If you read our blog last week, you’ll remember we posted a recipe for Champus, a mazamorra-like dessert, traditionally served hot during cold winter months in Lima. This dessert is very simple, except for the unexpected addition of an ingredient that is widely popular in the Andes, called mote. Mote is nothing more than shelled and dried corn, that is then rehydrated to make soups, stews, and even desserts, as we saw with the Champus. Outside of Peru, you can easily get it in Latin American grocery stores, or online.

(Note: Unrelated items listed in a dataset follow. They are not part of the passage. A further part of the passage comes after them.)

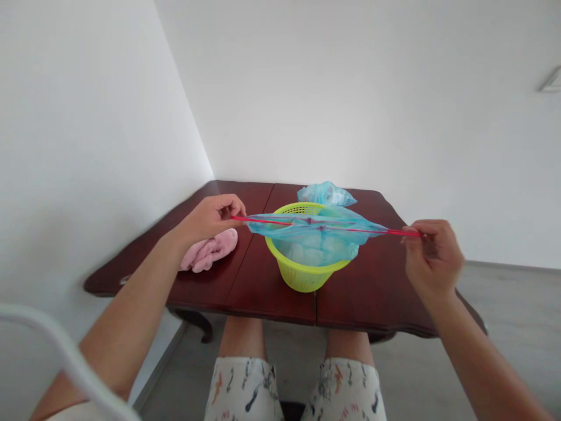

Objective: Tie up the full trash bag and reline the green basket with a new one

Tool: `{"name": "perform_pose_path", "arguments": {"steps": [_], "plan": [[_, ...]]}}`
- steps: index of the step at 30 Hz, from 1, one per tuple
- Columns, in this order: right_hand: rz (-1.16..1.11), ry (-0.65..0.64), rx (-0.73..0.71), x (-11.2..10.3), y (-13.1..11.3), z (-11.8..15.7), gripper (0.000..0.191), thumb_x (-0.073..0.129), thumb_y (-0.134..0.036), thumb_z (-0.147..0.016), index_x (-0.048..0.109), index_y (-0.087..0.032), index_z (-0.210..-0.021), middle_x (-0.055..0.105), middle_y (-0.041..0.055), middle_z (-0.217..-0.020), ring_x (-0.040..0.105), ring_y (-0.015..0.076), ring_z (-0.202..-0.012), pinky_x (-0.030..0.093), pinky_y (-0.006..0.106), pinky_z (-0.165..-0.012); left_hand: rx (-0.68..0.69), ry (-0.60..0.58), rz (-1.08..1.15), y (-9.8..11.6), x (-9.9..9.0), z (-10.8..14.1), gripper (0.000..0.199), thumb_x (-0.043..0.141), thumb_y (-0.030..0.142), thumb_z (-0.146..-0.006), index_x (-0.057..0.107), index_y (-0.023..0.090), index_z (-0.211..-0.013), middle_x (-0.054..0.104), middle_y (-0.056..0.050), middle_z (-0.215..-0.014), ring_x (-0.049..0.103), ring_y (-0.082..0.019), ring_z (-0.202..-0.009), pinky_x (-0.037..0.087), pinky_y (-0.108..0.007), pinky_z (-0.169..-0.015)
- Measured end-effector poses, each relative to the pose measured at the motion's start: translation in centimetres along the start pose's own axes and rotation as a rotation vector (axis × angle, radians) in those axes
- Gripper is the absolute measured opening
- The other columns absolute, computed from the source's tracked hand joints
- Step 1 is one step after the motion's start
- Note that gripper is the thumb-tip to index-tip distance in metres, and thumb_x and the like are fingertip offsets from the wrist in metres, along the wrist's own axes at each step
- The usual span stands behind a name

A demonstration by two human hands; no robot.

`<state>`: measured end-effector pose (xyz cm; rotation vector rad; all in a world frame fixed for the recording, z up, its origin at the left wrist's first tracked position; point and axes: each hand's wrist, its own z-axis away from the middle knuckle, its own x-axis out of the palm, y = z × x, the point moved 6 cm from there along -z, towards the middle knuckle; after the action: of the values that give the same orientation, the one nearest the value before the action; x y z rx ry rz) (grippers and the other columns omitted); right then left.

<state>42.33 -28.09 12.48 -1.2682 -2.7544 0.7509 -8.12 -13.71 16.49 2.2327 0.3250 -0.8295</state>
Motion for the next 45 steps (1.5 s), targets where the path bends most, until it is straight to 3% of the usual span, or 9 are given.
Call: {"name": "perform_pose_path", "arguments": {"steps": [6,13,17,21,24,27,33,39,45], "plan": [[-0.230,0.228,0.209,0.2,-1.9,-0.6,0.026,0.083,-0.054,-0.116,0.077,-0.028,-0.114,0.075,-0.0027,-0.074,0.066,0.0178,-0.051,0.049,0.032,-0.047,-0.051,0.160,0.020,0.7,-0.5,0.6,0.026,0.089,0.043,-0.101,0.069,0.028,-0.100,0.075,0.001,-0.077,0.071,-0.019,-0.065,0.054,-0.028,-0.055],[-0.545,0.302,0.210,1.8,-5.3,-1.8,0.024,0.090,-0.049,-0.111,0.079,-0.029,-0.118,0.092,0.0066,-0.114,0.092,0.0292,-0.094,0.077,0.044,-0.071,-0.174,0.510,0.478,1.9,0.4,-0.9,0.052,0.091,0.072,-0.101,0.065,0.027,-0.100,0.080,0.000,-0.080,0.070,-0.015,-0.057,0.057,-0.027,-0.054],[-0.573,0.193,0.249,2.6,-5.8,-2.4,0.027,0.092,-0.053,-0.108,0.080,-0.032,-0.120,0.089,0.0057,-0.117,0.090,0.0293,-0.100,0.077,0.046,-0.075,-0.215,0.344,0.540,2.7,0.6,-2.0,0.074,0.054,0.094,-0.111,0.078,0.024,-0.105,0.082,-0.009,-0.086,0.076,-0.023,-0.065,0.061,-0.036,-0.053],[-0.672,0.150,0.354,3.5,-4.7,-3.2,0.031,0.090,-0.056,-0.110,0.081,-0.027,-0.103,0.073,-0.0011,-0.079,0.069,0.0169,-0.065,0.060,0.030,-0.057,-0.230,0.129,0.521,4.1,0.7,-2.6,0.109,0.026,0.108,-0.104,0.088,0.020,-0.118,0.083,-0.018,-0.093,0.077,-0.031,-0.067,0.061,-0.048,-0.052],[-0.675,-0.011,0.398,4.8,-4.5,-3.0,0.032,0.085,-0.057,-0.113,0.082,-0.026,-0.106,0.063,-0.0047,-0.066,0.056,0.0138,-0.055,0.051,0.027,-0.053,-0.267,0.022,0.705,4.9,0.9,-2.7,0.105,0.038,0.108,-0.102,0.090,0.018,-0.118,0.082,-0.017,-0.090,0.069,-0.026,-0.060,0.053,-0.042,-0.046],[-0.703,-0.247,0.375,6.8,-5.4,-1.6,0.032,0.094,-0.050,-0.108,0.079,-0.031,-0.128,0.082,0.0010,-0.093,0.077,0.0191,-0.079,0.067,0.033,-0.073,-0.373,-0.021,0.963,5.3,1.5,-2.1,0.080,0.065,0.087,-0.109,0.089,0.012,-0.124,0.084,-0.014,-0.092,0.066,-0.019,-0.060,0.050,-0.029,-0.045],[-0.826,-0.300,0.427,8.4,-6.4,0.1,0.036,0.088,-0.053,-0.109,0.082,-0.035,-0.141,0.086,0.0086,-0.145,0.082,0.0281,-0.129,0.072,0.045,-0.106,-0.574,0.209,1.101,3.9,1.7,2.1,0.034,0.087,0.018,-0.101,0.085,0.012,-0.134,0.091,-0.013,-0.109,0.079,-0.015,-0.070,0.066,-0.022,-0.062],[-1.055,-0.389,0.511,7.7,-9.0,-1.8,0.048,0.081,-0.065,-0.108,0.085,-0.040,-0.148,0.080,0.0052,-0.164,0.073,0.0338,-0.156,0.069,0.054,-0.122,-0.677,-0.015,1.048,2.5,2.9,7.4,0.033,0.091,0.038,-0.104,0.087,0.010,-0.122,0.085,-0.014,-0.096,0.071,-0.016,-0.063,0.058,-0.023,-0.050],[-0.930,-0.294,0.512,6.9,-9.6,-2.7,0.030,0.075,-0.051,-0.112,0.084,-0.035,-0.135,0.088,0.0082,-0.133,0.085,0.0282,-0.118,0.074,0.045,-0.099,-0.537,0.087,0.941,4.3,2.8,6.8,0.062,0.098,0.065,-0.096,0.088,0.020,-0.139,0.082,-0.012,-0.111,0.071,-0.018,-0.078,0.055,-0.023,-0.055]]}}
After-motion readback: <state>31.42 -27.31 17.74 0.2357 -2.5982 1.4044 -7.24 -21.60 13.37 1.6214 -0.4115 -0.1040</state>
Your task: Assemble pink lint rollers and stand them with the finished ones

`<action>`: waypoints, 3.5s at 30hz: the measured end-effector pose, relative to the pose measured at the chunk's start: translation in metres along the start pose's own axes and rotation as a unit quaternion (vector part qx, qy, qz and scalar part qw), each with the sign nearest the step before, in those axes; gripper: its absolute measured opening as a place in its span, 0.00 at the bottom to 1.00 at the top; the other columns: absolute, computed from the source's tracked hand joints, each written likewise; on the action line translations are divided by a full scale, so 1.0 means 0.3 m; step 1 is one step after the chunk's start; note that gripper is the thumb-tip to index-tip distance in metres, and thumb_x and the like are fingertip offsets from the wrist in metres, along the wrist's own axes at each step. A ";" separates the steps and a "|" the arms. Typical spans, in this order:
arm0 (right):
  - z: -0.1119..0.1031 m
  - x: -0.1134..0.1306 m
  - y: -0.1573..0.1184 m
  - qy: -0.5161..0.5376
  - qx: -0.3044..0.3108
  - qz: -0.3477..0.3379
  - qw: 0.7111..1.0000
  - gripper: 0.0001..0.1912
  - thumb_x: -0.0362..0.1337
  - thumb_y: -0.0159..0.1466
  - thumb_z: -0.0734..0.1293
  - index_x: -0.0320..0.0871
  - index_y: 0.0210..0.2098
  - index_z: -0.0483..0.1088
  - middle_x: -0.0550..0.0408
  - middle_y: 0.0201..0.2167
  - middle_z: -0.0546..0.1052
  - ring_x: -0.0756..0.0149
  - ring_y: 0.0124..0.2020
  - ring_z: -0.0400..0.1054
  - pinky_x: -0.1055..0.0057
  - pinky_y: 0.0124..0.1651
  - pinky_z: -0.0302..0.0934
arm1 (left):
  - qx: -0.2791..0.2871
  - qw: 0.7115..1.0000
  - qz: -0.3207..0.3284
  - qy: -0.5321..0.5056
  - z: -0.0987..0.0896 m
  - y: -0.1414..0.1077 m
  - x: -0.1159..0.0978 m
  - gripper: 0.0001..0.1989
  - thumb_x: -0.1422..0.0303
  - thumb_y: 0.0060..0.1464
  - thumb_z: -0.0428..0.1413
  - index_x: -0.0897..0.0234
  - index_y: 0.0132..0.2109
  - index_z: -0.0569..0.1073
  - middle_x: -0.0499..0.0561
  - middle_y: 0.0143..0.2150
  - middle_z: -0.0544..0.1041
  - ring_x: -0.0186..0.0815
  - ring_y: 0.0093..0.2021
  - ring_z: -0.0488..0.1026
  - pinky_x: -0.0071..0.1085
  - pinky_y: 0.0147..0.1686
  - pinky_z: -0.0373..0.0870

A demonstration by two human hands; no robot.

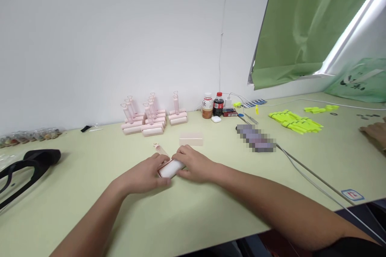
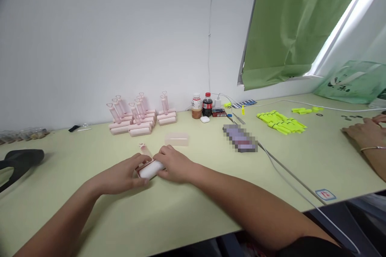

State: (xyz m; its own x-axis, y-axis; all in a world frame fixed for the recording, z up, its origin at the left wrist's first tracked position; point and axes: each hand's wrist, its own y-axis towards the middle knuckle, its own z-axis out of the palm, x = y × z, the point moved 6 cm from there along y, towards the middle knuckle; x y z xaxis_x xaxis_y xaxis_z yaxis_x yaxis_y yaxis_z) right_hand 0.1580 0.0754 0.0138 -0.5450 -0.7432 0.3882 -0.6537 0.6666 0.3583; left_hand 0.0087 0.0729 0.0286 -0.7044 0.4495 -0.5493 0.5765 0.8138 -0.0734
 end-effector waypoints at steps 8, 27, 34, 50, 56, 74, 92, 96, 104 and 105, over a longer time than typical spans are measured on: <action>0.007 -0.057 -0.007 0.034 0.019 0.037 0.999 0.25 0.37 0.55 0.71 0.43 0.52 0.66 0.43 0.53 0.64 0.52 0.57 0.57 0.55 0.56 0.58 | -0.028 0.999 0.039 0.011 0.035 0.015 -0.040 0.14 0.69 0.49 0.50 0.58 0.44 0.72 0.51 0.36 0.72 0.38 0.32 0.69 0.29 0.30 0.61; 0.048 -0.016 0.016 -0.023 -0.043 -0.034 0.998 0.24 0.32 0.54 0.68 0.43 0.51 0.65 0.48 0.46 0.74 0.56 0.49 0.64 0.58 0.54 0.58 | -0.125 0.985 -0.098 0.070 0.076 0.019 -0.091 0.14 0.74 0.48 0.48 0.59 0.44 0.63 0.49 0.32 0.75 0.41 0.31 0.71 0.31 0.27 0.55; 0.040 -0.013 0.028 -0.008 -0.028 -0.092 0.995 0.23 0.29 0.54 0.68 0.45 0.49 0.67 0.52 0.43 0.77 0.59 0.42 0.68 0.63 0.49 0.59 | -0.114 0.983 -0.109 0.098 0.073 0.018 -0.091 0.11 0.75 0.49 0.47 0.59 0.40 0.57 0.49 0.32 0.73 0.42 0.30 0.71 0.31 0.25 0.52; 0.025 -0.023 0.027 -0.059 -0.140 -0.182 0.972 0.16 0.30 0.57 0.65 0.44 0.45 0.67 0.50 0.42 0.78 0.60 0.42 0.69 0.63 0.49 0.62 | -0.138 0.981 -0.122 0.057 0.038 0.000 -0.102 0.11 0.76 0.50 0.47 0.58 0.37 0.52 0.46 0.28 0.69 0.39 0.26 0.68 0.30 0.23 0.54; -0.001 -0.048 0.022 -0.031 -0.178 -0.181 0.967 0.16 0.30 0.57 0.65 0.43 0.45 0.67 0.48 0.40 0.77 0.58 0.42 0.69 0.60 0.48 0.63 | -0.152 0.985 -0.077 0.026 0.018 0.003 -0.105 0.07 0.69 0.54 0.48 0.58 0.39 0.55 0.45 0.28 0.70 0.38 0.27 0.69 0.30 0.25 0.56; -0.050 -0.145 0.008 0.156 -0.223 0.020 0.962 0.18 0.43 0.57 0.70 0.44 0.44 0.66 0.51 0.40 0.75 0.61 0.39 0.69 0.65 0.43 0.63 | -0.137 0.982 -0.096 0.085 0.016 0.033 -0.032 0.06 0.68 0.51 0.49 0.61 0.27 0.64 0.49 0.28 0.70 0.36 0.27 0.67 0.31 0.25 0.56; -0.025 -0.140 0.014 0.121 -0.049 0.081 0.988 0.21 0.38 0.57 0.71 0.46 0.50 0.70 0.53 0.44 0.77 0.58 0.43 0.70 0.66 0.44 0.62 | -0.177 0.959 -0.175 0.135 -0.039 0.029 0.061 0.17 0.55 0.56 0.50 0.63 0.40 0.74 0.56 0.42 0.72 0.43 0.36 0.72 0.36 0.34 0.65; -0.024 -0.129 0.012 0.128 -0.034 0.051 0.990 0.22 0.37 0.57 0.70 0.47 0.51 0.70 0.53 0.44 0.77 0.59 0.43 0.71 0.66 0.44 0.62 | -0.221 0.975 -0.010 0.021 -0.027 0.032 -0.024 0.23 0.53 0.57 0.52 0.58 0.56 0.66 0.55 0.52 0.70 0.42 0.47 0.70 0.35 0.40 0.67; -0.020 -0.118 0.005 0.164 -0.011 0.005 0.986 0.23 0.37 0.58 0.70 0.46 0.53 0.70 0.54 0.45 0.77 0.59 0.43 0.71 0.66 0.45 0.63 | -0.208 0.976 0.043 -0.056 0.019 0.051 -0.040 0.10 0.60 0.57 0.55 0.59 0.43 0.70 0.52 0.41 0.71 0.42 0.49 0.66 0.32 0.34 0.67; -0.019 -0.121 0.004 0.166 -0.013 0.008 0.986 0.23 0.38 0.58 0.70 0.45 0.52 0.70 0.54 0.44 0.77 0.59 0.42 0.71 0.67 0.44 0.63 | -0.215 0.974 0.043 -0.065 0.018 0.052 -0.034 0.10 0.60 0.56 0.55 0.59 0.42 0.70 0.52 0.40 0.71 0.42 0.48 0.66 0.32 0.34 0.67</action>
State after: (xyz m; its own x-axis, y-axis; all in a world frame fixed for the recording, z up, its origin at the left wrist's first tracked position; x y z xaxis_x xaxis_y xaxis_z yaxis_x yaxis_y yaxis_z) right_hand 0.1800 0.1035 0.0049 -0.3503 -0.6753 0.6491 -0.6309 0.6823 0.3693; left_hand 0.0271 0.0791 0.0287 -0.5876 0.4945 -0.6405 0.3847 0.8671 0.3165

One of the great things about being in Lima, is that one is always surrounded by people from all over Peru, eager to share new recipes from their local cuisines. When I bought mote at the organic farmer’s market to prepare Champus, I had never tried it before; but Nancy, our cook, immediately started naming all her favorite dishes with this ingredient. She comes from a very small village in Apurimac, a region in Southern-Central Peru that borders with Cusco. Nancy is usually shy when it comes to sharing her recipes, because she mistakenly thinks they are too simple and we won’t like them. But when she saw the bag of mote last week, her eyes sparkled with excitement, and she immediately started talking about all the foods she loves making with it.
She had already mentioned before that dessert is not very common in the Andes, but apparently eating humitas de mote (sweet tamales made with mote) is one thing they do enjoy preparing when they have a desire for something sweet. Fascinated, as I always become when presented with new food concepts and recipes, I immediately sent her to the store to get all the other ingredients needed, which were only 2, and we got down to work.
Since we don’t have a corn grinder, and used the food processor to grind the mote instead, Nancy says the resulting texture was grainier than what she’s used to. But we all liked it like this anyway, so no need to go through the hassle of finding a corn grinder. We filled the humitas with raisins only, as she always eats them, and added some sugar and oil to the paste. To wrap them up, fresh corn husks are the norm. When we were making them my imagination ran wild and I started thinking of all the possible fillings for these humitas. Next time I think I’ll make them with raisins (maybe soaked in Pisco), apples, pears and cinnamon. Dulce de leche is also tempting me.
What would you fill them with, other than raisins?
- 250 grs mote (dried corn)
- ½ - 1 cup oil
- ½ - 1 cup sugar
- ½ cup raisins
- Corn husks
- Soak the corn overnight.
- When ready to make the humitas, grind the corn in a food processor until a paste forms and it's as thin as you can get it.
- Mix sugar and oil into this paste, until you get a thick paste texture, and it's sweet enough for you.
- Add raisins into the mixture.
- Cover the base of a pan with shredded corn husks.
- Put 2 tablespoons of dough in the center of each husks, and wrap forming a rectangle.
- Put the humitas laying down in the pan, forming several layers.
- Cover everything with more shredded corn husks, and add some water to the pan (2 - 3 cups would be enough).
- Bring to a boil and cook, covered, at medium heat, for 25 minutes. Let cool for at least 10 minutes before serving.